Methods: This is a retrospective review of consecutive patients undergoing groin sarcoma excision with plastic surgery involvement over the last 7 years. The referral patterns of these patients, histological types, margins and details of reconstructions performed were analysed. Information was also gathered regarding adjuvant therapy, recurrences and survival.

Results: Thirteen patients were included in this review. In twelve out of the thirteen patients initial biopsies/explorations were performed by either General Surgeons or Urologists. Ten of these biopsies were incompletely excised. On average 4.4 months elapsed between initial biopsy and referral to the Regional Sarcoma Service.

The most frequently performed reconstruction was a rectus abdominis musculo-cutaneous flap. Six patients developed post operative complications.

Complete/adequate surgical margins were achieved in seven patients.
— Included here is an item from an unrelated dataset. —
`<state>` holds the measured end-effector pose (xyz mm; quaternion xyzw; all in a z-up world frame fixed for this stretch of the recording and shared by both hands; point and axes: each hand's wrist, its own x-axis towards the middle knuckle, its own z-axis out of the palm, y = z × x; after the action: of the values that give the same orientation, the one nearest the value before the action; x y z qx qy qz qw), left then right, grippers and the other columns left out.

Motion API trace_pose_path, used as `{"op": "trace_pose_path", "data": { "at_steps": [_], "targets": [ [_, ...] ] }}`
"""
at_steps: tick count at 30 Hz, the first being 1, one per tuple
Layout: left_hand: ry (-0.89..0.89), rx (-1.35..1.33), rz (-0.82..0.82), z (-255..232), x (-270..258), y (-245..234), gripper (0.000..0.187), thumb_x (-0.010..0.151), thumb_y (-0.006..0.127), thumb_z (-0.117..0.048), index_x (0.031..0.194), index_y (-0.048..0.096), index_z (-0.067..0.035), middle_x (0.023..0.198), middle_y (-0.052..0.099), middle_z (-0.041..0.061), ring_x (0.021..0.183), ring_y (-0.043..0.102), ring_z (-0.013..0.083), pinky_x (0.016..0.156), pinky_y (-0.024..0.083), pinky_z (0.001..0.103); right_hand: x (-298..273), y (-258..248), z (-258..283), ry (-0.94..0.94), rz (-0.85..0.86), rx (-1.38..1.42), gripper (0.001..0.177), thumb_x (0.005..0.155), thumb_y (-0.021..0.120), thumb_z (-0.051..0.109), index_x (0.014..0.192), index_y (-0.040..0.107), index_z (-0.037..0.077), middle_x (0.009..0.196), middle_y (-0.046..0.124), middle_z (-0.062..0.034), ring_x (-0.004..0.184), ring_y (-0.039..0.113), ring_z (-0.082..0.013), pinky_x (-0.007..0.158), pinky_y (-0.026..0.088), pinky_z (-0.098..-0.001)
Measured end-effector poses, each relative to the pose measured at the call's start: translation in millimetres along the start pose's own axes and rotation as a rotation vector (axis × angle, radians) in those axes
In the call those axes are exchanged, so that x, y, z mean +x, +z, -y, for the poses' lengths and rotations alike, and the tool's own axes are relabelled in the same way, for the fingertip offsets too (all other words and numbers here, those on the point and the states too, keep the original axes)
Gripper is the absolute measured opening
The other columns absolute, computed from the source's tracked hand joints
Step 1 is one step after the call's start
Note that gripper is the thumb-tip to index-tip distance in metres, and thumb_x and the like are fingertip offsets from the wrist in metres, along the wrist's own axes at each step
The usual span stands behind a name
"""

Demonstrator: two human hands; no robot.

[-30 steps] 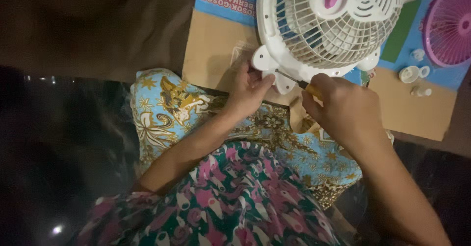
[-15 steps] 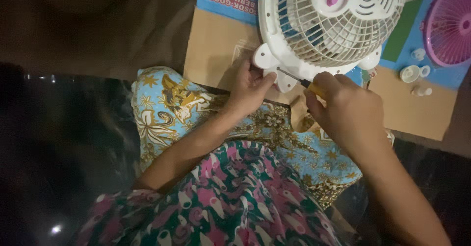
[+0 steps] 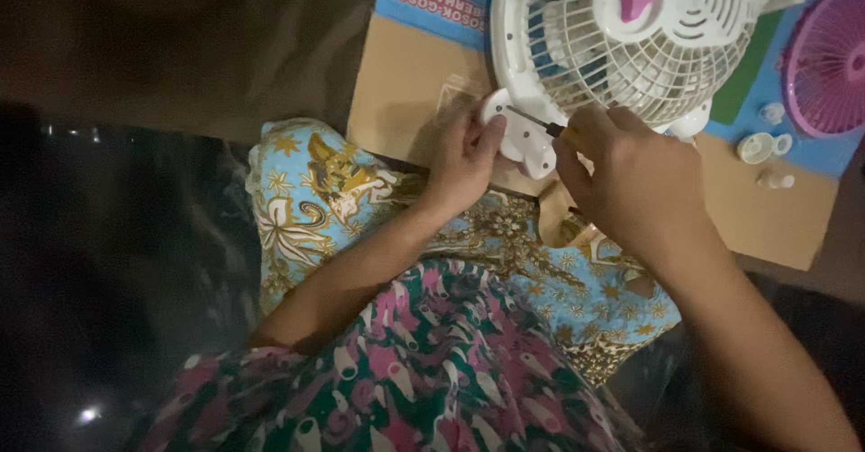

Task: The person assembles a white Hello Kitty-shaped electric fan by securing its base with a screwdriver. They repeatedly tighten screws on the fan's base while holding the unit steady.

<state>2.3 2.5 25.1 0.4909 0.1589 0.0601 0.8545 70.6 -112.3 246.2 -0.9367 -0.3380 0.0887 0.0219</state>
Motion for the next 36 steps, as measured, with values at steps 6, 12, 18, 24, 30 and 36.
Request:
{"op": "trace_pose_path", "data": {
  "at_steps": [6,12,18,24,30,36],
  "targets": [
    [-0.013,0.017,0.015,4.4,-0.6,-1.0,0.035,0.108,0.057,-0.015,0.138,0.055,0.002,0.117,0.070,0.009,0.106,0.068,0.0134,0.093,0.057,0.030,2.5,-4.1,-0.4,-0.048,0.011,0.029,0.017,0.094,0.074,0.025,0.103,0.069,0.011,0.090,0.069,-0.0101,0.068,0.067,-0.0347,0.059,0.053,-0.0447],
    [0.000,-0.072,-0.012,11.1,1.1,2.2,0.035,0.108,0.059,-0.013,0.138,0.056,0.004,0.117,0.070,0.010,0.106,0.068,0.0141,0.093,0.057,0.031,10.7,-8.0,3.7,-0.066,0.039,-0.043,0.019,0.095,0.074,0.027,0.104,0.070,0.011,0.088,0.069,-0.0102,0.067,0.068,-0.0349,0.058,0.054,-0.0448],
    [0.027,-0.078,-0.021,3.8,0.5,5.7,0.035,0.107,0.058,-0.011,0.139,0.054,0.003,0.118,0.068,0.009,0.105,0.067,0.0126,0.089,0.058,0.030,21.6,-13.0,4.3,-0.112,0.060,-0.164,0.020,0.094,0.073,0.029,0.103,0.070,0.011,0.088,0.069,-0.0115,0.066,0.069,-0.0335,0.055,0.054,-0.0434],
    [-0.017,-0.067,-0.009,1.2,0.5,4.8,0.034,0.105,0.059,-0.012,0.135,0.055,0.001,0.105,0.067,0.007,0.090,0.068,0.0112,0.073,0.062,0.029,31.6,1.6,-7.2,-0.031,0.170,-0.076,0.033,0.093,0.075,0.035,0.109,0.068,0.008,0.078,0.071,-0.0146,0.067,0.069,-0.0367,0.059,0.054,-0.0479],
    [0.149,0.005,0.050,14.0,-1.2,1.4,0.021,0.111,0.060,-0.006,0.130,0.056,0.002,0.112,0.063,0.007,0.102,0.063,0.0100,0.091,0.056,0.029,47.2,47.2,-4.7,-0.080,-0.007,0.257,0.035,0.089,0.079,0.033,0.107,0.072,0.004,0.085,0.070,-0.0197,0.074,0.068,-0.0409,0.065,0.053,-0.0485],
    [0.133,-0.038,0.139,10.6,-3.4,-3.7,0.037,0.106,0.059,-0.002,0.140,0.048,0.000,0.126,0.060,0.007,0.117,0.061,0.0124,0.102,0.054,0.030,56.6,53.9,0.1,-0.021,0.060,0.268,0.032,0.088,0.079,0.033,0.085,0.073,0.002,0.076,0.067,-0.0213,0.068,0.066,-0.0427,0.063,0.052,-0.0492]
  ]
}}
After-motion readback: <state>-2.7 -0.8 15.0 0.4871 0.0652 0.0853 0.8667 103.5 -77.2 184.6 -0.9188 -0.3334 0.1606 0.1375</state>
A further five patients had margins designated as “narrow” or “marginal”.

Six patients received post operative radiotherapy based on the multidisciplinary clinic review. Three patients were referred for radiotherapy but did not receive treatment. Five patients developed recurrences and four of these patients died.

Discussion: Groin sarcomas represent a surgical and logistical challenge.

The anatomical topography makes complete surgical excision difficult without available reconstructive techniques and complication rates can be high.

Referral of these patients to the regional sarcoma service is often delayed whilst exploration or biopsy is performed. This delay can persist even after a diagnosis of sarcoma has been made. Communication with colleagues in other centres may be the key to improving this side of management.